Przejdź do głównej zawartości

Timeouts

Scraping Fish API allows you to set two types of timeouts:

  1. For the entire request, including JS scenario execution time, in the total_timeout_ms parameter.
  2. For one trial of loading the website in the trial_timeout_ms parameter.

Timeouts should be specified in milliseconds, and it is possible to set both trial_timeout_ms and trial_timeout_ms for the same request.

Total timeout

The total request timeout is by default set to 90,000 ms (90 seconds). This is an approximate value, and the actual timeout can happen within a 1,000 ms margin. If you have a complex JS scenario use case and need more time, you have to adjust the total_timeout_ms parameter as in the example below.

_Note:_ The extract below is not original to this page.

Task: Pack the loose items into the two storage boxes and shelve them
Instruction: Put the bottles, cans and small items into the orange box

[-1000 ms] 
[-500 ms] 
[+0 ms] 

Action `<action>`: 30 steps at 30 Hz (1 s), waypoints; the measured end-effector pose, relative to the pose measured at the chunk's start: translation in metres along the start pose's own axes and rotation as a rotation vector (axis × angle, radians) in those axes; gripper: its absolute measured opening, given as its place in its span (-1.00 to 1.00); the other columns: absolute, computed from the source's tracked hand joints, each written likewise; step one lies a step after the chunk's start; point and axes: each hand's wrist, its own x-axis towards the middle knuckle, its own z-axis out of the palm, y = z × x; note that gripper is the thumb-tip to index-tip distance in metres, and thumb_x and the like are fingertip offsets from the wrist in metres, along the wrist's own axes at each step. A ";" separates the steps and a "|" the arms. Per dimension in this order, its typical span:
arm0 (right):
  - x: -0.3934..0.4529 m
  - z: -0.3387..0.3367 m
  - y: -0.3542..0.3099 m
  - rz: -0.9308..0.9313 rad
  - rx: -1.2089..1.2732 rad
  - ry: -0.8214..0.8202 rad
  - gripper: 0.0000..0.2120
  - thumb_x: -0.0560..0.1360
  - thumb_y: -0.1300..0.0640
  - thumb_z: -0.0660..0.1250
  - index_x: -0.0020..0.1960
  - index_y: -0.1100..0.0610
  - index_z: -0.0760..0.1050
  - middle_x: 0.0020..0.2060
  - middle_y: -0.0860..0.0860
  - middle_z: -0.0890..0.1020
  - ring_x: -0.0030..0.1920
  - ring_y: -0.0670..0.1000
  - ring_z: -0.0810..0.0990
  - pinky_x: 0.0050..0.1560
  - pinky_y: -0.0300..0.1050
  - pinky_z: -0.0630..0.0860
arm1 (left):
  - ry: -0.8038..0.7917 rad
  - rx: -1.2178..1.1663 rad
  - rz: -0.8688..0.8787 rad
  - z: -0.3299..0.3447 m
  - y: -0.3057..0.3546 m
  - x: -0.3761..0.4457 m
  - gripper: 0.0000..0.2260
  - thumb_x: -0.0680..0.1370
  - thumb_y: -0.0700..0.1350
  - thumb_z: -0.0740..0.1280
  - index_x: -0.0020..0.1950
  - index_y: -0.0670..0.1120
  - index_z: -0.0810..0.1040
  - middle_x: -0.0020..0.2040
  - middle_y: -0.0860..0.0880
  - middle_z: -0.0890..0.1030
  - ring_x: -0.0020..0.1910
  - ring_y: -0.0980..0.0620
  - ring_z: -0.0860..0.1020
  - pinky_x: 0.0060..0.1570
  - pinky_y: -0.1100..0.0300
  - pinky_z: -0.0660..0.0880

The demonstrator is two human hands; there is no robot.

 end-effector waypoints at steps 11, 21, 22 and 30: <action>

To simulate a long JS scenario, we go to example.com and simply wait for 100 seconds. To make sure that we have enough time for the website to load and then to execute our dummy JS scenario, we set total_timeout_ms to 110,000 ms.

import requests
import json

payload = {
"api_key": "[your API key]",
"url": "https://www.example.com",
"js_scenario": json.dumps(
{"steps": [{"wait": 100_000}]}
),
"total_timeout_ms": 110_000
}

response = requests.get("https://scraping.narf.ai/api/v1/", params=payload)
print(response.content)

After about 100 seconds, you should get a response with HTML for example.com.

Trial timeout

In addition to the total request timeout, it is possible to set a timeout for one trial of loading the website using the trial_timeout_ms query parameter. This does not include the JS scenario, which is executed after the website is loaded, and it is set to 30,000 ms (30 seconds) by default. In case loading the website fails for any reason within one trial timeout, Scraping Fish attempts to load it again until it succeeds (or until interrupted by the total request timeout).

tip

It can be useful to adjust the trial timeout for a website that is expected to take a very long time to load.

In the example below, we expect example.com to load very quickly and want to force Scraping Fish API to retry the request if it fails within 10 seconds.

import requests

payload = {
"api_key": "[your API key]",
"url": "https://www.example.com",
"trial_timeout_ms": 10_000
}

response = requests.get("https://scraping.narf.ai/api/v1/", params=payload)
print(response.content)